Behind The Curtain

John, I agree that Davyd’s reaction to this has been somewhat unproductive. However, I have resisted blogging about it for most of the day because I tend to feel the same way. Note that it really has nothing to do with the technical conversation at hand (notifications).

Colin mentioned that libnotify and friends were “not an implementation of the GNOME design team’s design”. There is no “GNOME design team”. It does not exist in any official (or reasonably comprehensible unofficial) capacity whatsoever, so mentioning it in this way tends to be taken somewhat offensively. Why? Well, those of us outside the Red Hat and Novell cube walls hear very brief snippets of work being done entirely outside of the community development process, which engenders cynicism, frustration and mistrust.

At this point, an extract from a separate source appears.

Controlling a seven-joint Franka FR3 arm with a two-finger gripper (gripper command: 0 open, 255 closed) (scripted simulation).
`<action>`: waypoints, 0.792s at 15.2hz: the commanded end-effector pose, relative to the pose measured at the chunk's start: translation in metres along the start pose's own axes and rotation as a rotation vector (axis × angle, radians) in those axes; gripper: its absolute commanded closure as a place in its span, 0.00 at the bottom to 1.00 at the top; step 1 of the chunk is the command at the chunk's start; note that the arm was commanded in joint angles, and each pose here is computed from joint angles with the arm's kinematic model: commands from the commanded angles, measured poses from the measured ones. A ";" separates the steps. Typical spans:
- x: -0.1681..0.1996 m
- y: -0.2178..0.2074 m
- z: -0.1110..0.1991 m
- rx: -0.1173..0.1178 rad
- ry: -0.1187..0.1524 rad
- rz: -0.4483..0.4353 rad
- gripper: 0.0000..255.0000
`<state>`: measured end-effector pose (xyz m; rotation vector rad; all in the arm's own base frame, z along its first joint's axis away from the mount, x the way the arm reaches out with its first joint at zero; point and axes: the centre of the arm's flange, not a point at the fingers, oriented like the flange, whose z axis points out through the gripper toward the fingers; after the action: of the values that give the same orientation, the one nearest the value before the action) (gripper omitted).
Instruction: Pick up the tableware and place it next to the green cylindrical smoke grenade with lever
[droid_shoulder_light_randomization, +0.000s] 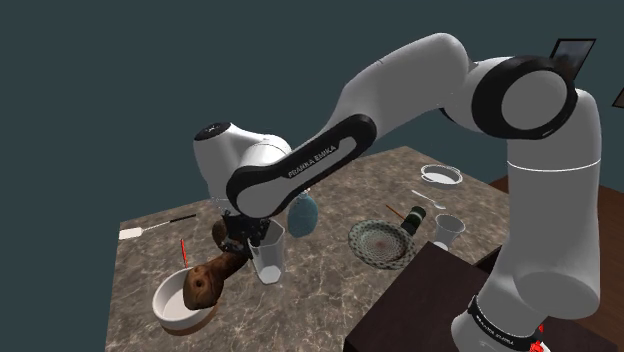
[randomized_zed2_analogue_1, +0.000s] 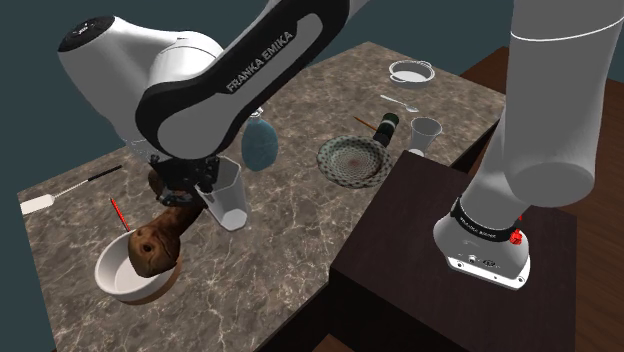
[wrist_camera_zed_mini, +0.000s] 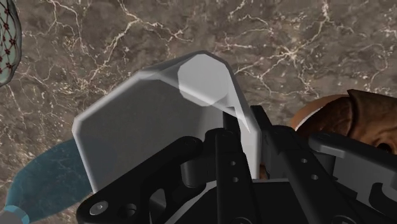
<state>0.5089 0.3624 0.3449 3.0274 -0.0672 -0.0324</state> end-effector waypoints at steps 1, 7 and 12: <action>0.000 0.001 -0.010 0.000 0.000 0.000 1.00; -0.001 0.004 -0.042 0.000 0.000 0.000 1.00; -0.001 0.007 -0.068 0.000 0.000 0.000 1.00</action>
<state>0.5096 0.3624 0.4075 3.0273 -0.0671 -0.0324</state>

This was raised at GUADEC numerous times, because it is hurting our community. Look back at the netapplet/NetworkManager debacle. I tend to think that NetworkManager only became a public project as soon as it did because netapplet development was opened up (and it only seemed to happen because Luis managed to leak a screenshot of it in his blog).

Yes, I totally understand that doing software design in a community context is very difficult. But specifically avoiding the community, duplicating work, keeping innovative GNOME work behind the curtain, and pushing away collaborators and contributors is seriously hurting our community.

Now, that said, I think we’re rocking along very nicely despite all of this mess. What concerns me is how the community (which includes all of us: companies, developers and users) will respond when Red Hat or Novell start to pull back the curtain. Because broad buy-in has not been established during design and development, large lumps of code will turn up, disagreements built on mistrust will arise, and choices will have to be made.

So, Red Hat and Novell dudes, I really hope you guys will realise that fixing this is in your best interests, both socially and commercially.